Confieso no haber
votado por usted, pues a pesar de su campaña, me pareció ser más de lo mismo.
Además, admito ser un pesimista que considero que al quedar usted electo como
Presidente, las cosas solo empeorarían. No obstante, admito que a pesar de las
tantas interrogantes alrededor de su gabinete, por el momento me ha callado la
boca. De paso, espero que el tiempo no me de la razón.
Las medidas
proclamadas por usted el día de ayer, me han impresionado bastante. Por lo
regular cuando un gobierno dice que hay que ser austeros, significa que el
pueblo no podrá usar su dinero, pues el Estado lo gastará por ellos. Al
parecer, este no es el caso, al parecer y aunque ciertamente parece increíble,
el ahorro proclamado por su gestión, empezará en su propia casa, excelente.
Danilo, entiendo que
ahorro implica auto limitarse, pero también entiendo que supone un mejor manejo
de los recursos. Lo que necesariamente nos deja en el tema del reciclaje. Usted
mejor que yo sabe, que para conocer la pobreza, hay que verla con sus propios
ojos. No importa que tanto uno lea las cifras y los porcentajes de esta, hasta
que uno no viva o trabaje con alguien realmente pobre, no podrá entender
completamente la severidad de dicha situación.
Es por esto, y en
vista de que estaremos frente a una gestión austera, que propongo la
implementación de un sistema masivo de reciclaje en nuestras instituciones
públicas. Resulta, que estamos en la época de reingreso escolar, por lo que los
padres necesitan comprarle los útiles y uniformes escolares a sus hijos. Un ser
humano, que gane 6000-10,000 pesos al mes, no podrá invertir mucho dinero en
los útiles de su hijo. Hasta cierto punto, estará enviando a dicho niño o
joven, sin la preparación adecuada a clases. Casi como el viejo refrán de
enviar a un soldado sin armas a la guerra. Entiendo, y quizás algún sociólogo o
maestro me apoye, que al enviar estudiantes sin útiles a las escuelas, la
calidad de la educación baja.
Danilo, (mi supuesto
amigo, como solía decir su slogan electoral) hay empresas que se dedican a
comprar material reciclable como el papel, para luego pasarlo por un proceso
industrial y venderlo como papel, y el mismo puede ser utilizado para crear
cuadernos.

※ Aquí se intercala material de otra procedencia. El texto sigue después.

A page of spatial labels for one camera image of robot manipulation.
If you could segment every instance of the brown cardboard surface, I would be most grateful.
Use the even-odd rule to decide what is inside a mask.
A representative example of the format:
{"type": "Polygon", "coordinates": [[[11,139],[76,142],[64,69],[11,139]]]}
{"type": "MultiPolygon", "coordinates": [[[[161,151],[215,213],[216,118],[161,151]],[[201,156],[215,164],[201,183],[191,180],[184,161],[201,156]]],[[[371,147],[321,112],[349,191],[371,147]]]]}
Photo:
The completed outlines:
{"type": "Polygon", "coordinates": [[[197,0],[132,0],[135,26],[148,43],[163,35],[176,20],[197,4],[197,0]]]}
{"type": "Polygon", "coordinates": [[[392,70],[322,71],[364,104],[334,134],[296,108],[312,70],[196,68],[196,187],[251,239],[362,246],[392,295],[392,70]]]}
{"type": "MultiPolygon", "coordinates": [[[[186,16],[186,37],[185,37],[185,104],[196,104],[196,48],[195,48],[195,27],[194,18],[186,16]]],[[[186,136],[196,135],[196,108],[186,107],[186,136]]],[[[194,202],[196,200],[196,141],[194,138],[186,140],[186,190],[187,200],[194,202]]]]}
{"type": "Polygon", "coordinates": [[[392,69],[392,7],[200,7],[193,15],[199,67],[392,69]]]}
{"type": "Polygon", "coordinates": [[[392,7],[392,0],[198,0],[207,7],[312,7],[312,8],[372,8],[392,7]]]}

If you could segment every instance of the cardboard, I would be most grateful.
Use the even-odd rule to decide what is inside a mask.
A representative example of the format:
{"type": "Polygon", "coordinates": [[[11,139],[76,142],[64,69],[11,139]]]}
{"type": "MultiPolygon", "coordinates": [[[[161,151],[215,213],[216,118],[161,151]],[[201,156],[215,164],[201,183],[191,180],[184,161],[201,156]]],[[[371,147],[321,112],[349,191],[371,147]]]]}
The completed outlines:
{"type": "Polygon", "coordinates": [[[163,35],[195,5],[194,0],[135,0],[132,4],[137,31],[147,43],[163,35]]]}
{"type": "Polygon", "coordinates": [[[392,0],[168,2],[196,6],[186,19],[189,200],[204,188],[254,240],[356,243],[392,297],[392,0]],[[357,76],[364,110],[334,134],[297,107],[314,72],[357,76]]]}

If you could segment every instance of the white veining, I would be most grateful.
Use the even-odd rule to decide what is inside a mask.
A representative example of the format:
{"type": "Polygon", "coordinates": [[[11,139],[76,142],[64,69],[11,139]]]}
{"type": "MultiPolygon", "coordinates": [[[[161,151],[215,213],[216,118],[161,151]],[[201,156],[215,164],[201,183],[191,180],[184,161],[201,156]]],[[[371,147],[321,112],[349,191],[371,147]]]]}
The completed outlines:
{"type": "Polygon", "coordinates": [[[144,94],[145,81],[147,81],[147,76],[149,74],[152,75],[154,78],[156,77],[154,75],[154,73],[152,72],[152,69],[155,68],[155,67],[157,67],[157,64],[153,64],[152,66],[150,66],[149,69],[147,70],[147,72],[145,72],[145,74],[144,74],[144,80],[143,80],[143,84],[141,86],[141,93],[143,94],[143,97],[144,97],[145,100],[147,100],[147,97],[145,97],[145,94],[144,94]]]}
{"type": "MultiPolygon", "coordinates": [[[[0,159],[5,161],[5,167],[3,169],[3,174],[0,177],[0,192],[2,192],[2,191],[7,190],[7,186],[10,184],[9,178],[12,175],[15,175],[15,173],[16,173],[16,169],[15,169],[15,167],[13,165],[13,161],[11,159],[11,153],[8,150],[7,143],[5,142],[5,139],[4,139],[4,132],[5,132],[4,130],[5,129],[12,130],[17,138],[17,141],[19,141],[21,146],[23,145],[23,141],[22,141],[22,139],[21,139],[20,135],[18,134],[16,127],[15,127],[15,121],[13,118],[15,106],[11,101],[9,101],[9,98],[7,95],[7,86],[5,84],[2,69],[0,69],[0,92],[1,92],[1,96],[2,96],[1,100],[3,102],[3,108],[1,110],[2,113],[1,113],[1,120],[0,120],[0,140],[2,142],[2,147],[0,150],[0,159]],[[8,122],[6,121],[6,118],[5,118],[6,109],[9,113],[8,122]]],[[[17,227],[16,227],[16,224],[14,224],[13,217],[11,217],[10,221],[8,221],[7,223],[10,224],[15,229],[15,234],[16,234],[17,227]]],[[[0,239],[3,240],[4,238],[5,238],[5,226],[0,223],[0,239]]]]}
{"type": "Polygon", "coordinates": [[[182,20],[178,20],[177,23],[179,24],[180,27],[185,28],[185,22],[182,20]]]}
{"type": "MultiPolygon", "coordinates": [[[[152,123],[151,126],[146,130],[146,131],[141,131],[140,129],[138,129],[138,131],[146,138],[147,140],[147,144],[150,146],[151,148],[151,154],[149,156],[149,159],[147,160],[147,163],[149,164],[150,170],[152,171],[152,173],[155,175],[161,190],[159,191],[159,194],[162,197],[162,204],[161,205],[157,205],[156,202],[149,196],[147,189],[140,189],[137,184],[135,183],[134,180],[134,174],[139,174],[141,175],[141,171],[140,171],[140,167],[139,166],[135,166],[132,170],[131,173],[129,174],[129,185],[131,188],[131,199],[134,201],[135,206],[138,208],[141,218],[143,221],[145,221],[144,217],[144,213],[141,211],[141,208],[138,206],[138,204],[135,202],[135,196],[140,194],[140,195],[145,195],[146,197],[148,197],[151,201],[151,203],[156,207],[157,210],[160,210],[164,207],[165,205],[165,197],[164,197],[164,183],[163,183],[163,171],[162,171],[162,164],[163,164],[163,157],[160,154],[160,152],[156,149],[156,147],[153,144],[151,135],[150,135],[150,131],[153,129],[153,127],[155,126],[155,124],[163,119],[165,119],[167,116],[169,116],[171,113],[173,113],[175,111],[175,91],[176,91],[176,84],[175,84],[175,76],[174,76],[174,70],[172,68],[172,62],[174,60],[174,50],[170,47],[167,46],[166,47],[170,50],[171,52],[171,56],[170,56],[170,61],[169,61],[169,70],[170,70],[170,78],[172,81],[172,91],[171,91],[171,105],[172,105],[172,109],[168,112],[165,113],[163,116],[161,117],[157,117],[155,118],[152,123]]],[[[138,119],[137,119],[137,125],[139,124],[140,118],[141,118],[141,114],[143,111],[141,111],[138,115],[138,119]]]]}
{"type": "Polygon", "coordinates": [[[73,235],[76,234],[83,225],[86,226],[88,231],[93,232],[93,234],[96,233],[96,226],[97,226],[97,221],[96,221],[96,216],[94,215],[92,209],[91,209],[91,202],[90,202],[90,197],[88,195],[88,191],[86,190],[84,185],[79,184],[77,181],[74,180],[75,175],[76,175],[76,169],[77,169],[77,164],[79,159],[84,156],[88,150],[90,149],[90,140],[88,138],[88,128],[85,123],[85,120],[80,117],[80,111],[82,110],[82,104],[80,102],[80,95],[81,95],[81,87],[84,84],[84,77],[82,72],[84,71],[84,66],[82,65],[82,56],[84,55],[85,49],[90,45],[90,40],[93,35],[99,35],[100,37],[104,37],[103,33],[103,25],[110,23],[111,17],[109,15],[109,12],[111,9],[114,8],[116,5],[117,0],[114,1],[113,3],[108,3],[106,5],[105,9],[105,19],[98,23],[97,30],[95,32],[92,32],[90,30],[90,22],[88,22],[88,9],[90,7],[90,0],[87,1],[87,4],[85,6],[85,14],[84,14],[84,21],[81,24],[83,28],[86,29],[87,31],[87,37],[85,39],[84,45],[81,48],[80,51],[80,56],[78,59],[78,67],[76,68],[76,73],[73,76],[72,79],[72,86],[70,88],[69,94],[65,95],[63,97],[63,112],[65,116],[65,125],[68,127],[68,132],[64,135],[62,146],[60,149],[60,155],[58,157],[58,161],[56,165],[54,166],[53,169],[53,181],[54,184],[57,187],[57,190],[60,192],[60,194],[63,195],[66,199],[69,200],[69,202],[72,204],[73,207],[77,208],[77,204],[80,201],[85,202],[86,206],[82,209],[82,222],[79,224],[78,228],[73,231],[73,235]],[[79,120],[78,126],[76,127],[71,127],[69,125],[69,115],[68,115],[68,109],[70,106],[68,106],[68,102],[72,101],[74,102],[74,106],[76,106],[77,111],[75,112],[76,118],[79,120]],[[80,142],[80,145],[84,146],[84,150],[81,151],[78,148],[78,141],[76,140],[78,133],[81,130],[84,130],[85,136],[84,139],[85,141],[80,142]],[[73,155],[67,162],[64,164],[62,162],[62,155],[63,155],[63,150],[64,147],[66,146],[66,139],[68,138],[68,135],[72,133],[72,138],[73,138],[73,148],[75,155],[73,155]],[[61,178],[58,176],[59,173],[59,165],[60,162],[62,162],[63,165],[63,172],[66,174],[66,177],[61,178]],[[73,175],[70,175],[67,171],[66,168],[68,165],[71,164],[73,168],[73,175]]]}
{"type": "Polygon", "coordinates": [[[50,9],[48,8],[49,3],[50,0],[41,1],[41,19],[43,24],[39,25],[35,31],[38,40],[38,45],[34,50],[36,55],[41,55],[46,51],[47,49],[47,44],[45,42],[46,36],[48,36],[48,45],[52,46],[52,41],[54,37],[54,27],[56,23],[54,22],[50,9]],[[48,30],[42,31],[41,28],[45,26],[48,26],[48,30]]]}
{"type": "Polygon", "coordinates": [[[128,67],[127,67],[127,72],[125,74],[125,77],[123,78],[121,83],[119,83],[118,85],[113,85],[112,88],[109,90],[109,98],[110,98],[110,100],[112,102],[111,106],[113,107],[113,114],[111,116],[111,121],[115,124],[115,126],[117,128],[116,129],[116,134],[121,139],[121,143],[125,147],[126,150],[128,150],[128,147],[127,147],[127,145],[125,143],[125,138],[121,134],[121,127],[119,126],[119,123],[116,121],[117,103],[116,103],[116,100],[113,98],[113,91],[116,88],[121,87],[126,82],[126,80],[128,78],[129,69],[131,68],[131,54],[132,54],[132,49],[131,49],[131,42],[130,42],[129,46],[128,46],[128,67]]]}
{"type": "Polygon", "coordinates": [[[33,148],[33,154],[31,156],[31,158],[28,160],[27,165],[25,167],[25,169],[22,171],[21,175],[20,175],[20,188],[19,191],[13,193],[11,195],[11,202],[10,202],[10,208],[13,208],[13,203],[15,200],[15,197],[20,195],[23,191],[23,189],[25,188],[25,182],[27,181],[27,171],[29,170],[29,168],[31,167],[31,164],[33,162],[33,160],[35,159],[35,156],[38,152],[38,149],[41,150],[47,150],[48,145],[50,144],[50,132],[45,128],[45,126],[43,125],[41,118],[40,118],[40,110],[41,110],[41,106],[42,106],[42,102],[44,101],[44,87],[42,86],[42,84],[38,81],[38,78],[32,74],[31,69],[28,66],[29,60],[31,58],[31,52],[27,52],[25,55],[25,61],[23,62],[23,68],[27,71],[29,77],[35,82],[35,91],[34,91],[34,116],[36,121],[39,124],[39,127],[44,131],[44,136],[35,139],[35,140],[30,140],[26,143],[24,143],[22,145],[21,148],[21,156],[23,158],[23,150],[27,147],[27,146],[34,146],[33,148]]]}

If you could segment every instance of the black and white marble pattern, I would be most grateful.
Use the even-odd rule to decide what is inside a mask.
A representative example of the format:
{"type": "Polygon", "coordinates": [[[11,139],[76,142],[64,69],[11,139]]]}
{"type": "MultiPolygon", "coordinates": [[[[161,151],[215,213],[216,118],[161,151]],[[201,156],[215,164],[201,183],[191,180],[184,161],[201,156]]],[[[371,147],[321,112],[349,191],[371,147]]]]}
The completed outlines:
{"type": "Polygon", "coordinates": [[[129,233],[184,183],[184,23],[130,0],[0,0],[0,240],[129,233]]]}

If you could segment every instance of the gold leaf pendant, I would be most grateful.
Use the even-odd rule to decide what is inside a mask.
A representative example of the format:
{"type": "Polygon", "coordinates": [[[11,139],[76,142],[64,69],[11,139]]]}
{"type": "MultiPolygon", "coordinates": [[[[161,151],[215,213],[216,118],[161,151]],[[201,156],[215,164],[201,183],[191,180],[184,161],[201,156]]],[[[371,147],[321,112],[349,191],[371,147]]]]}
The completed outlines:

Tomando en cuenta la existencia de dichas empresas, se puede obligar
a las escuelas a recaudar los cuadernos viejos de sus mismos alumnos, para
luego vendérselos a dichas compañías, y con ese dinero comprar los cuadernos
necesarios para sus mismos alumnos. (Supongo que también se puede intentar hacer
algún tipo de trueque)
Esa medida, no debe
limitarse a las escuelas, debe implementarse en las demás instituciones del
Estado, de hecho si mal no recuerdo el Ministerio de Hacienda ya tiene una
política de reciclaje en curso. Además se puede incorporar a las grandes
empresas (Bancos, Cervecerías, Telefónicas, mi favorita McDaddys), que siempre
intentan hacer una labor social. Estas, todas podrían donar sus papeles
desechados a dicho sistema de reciclaje, para la creación de cuadernos o libros.
Si el costo de imprenta de un libro baja, es más probable que llegue a las
manos de un estudiante.
Entiendo, que esta
carta pudiese estar dirigida a cualquier legislador. No obstante, y a pesar de
una división de poderes, nuestra cultura sigue venerando al Poder Ejecutivo
como un rey. Implícitamente sigue otorgándole unas características
autoritarias, por lo que sé que usted como Presidente, podrá "bajar
raya" y hacer esta medida una realidad. Además, dudo fuertemente la
capacidad y comprensión lectora de nuestro poder legislativo.